DATA SECTION —
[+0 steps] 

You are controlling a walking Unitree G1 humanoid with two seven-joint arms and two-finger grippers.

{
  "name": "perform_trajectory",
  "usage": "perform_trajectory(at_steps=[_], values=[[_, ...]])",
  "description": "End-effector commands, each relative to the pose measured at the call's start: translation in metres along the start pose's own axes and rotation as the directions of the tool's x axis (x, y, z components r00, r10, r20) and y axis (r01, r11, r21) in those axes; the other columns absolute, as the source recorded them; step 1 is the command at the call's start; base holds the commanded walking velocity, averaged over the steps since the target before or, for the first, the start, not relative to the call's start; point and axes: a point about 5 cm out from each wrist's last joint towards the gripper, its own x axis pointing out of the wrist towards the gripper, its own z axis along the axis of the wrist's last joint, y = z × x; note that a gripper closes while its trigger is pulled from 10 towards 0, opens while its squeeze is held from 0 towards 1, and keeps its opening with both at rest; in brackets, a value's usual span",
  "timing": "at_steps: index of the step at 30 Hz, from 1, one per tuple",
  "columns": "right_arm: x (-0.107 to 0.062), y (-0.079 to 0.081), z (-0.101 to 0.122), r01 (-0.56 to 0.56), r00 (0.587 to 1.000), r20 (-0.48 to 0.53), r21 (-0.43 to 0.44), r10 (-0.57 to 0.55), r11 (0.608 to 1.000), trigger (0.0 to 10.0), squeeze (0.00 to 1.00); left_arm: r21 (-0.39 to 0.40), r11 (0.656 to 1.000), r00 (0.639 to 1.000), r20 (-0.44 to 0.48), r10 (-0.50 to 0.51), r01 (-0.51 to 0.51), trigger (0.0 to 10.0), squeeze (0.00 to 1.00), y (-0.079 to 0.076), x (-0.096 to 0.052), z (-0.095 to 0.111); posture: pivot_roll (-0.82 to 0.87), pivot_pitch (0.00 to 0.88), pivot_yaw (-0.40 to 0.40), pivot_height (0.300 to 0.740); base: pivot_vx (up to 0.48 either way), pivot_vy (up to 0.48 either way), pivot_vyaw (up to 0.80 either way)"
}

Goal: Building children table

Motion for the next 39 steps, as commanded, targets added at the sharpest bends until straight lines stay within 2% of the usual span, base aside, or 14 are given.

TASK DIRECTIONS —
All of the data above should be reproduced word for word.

TASK RESPONSE —
[+0 steps] 

You are controlling a walking Unitree G1 humanoid with two seven-joint arms and two-finger grippers.

{
  "name": "perform_trajectory",
  "usage": "perform_trajectory(at_steps=[_], values=[[_, ...]])",
  "description": "End-effector commands, each relative to the pose measured at the call's start: translation in metres along the start pose's own axes and rotation as the directions of the tool's x axis (x, y, z components r00, r10, r20) and y axis (r01, r11, r21) in those axes; the other columns absolute, as the source recorded them; step 1 is the command at the call's start; base holds the commanded walking velocity, averaged over the steps since the target before or, for the first, the start, not relative to the call's start; point and axes: a point about 5 cm out from each wrist's last joint towards the gripper, its own x axis pointing out of the wrist towards the gripper, its own z axis along the axis of the wrist's last joint, y = z × x; note that a gripper closes while its trigger is pulled from 10 towards 0, opens while its squeeze is held from 0 towards 1, and keeps its opening with both at rest; in brackets, a value's usual span",
  "timing": "at_steps: index of the step at 30 Hz, from 1, one per tuple",
  "columns": "right_arm: x (-0.107 to 0.062), y (-0.079 to 0.081), z (-0.101 to 0.122), r01 (-0.56 to 0.56), r00 (0.587 to 1.000), r20 (-0.48 to 0.53), r21 (-0.43 to 0.44), r10 (-0.57 to 0.55), r11 (0.608 to 1.000), trigger (0.0 to 10.0), squeeze (0.00 to 1.00); left_arm: r21 (-0.39 to 0.40), r11 (0.656 to 1.000), r00 (0.639 to 1.000), r20 (-0.44 to 0.48), r10 (-0.50 to 0.51), r01 (-0.51 to 0.51), trigger (0.0 to 10.0), squeeze (0.00 to 1.00), y (-0.079 to 0.076), x (-0.096 to 0.052), z (-0.095 to 0.111); posture: pivot_roll (-0.82 to 0.87), pivot_pitch (0.00 to 0.88), pivot_yaw (-0.40 to 0.40), pivot_height (0.300 to 0.740); base: pivot_vx (up to 0.48 either way), pivot_vy (up to 0.48 either way), pivot_vyaw (up to 0.80 either way)"
}

Goal: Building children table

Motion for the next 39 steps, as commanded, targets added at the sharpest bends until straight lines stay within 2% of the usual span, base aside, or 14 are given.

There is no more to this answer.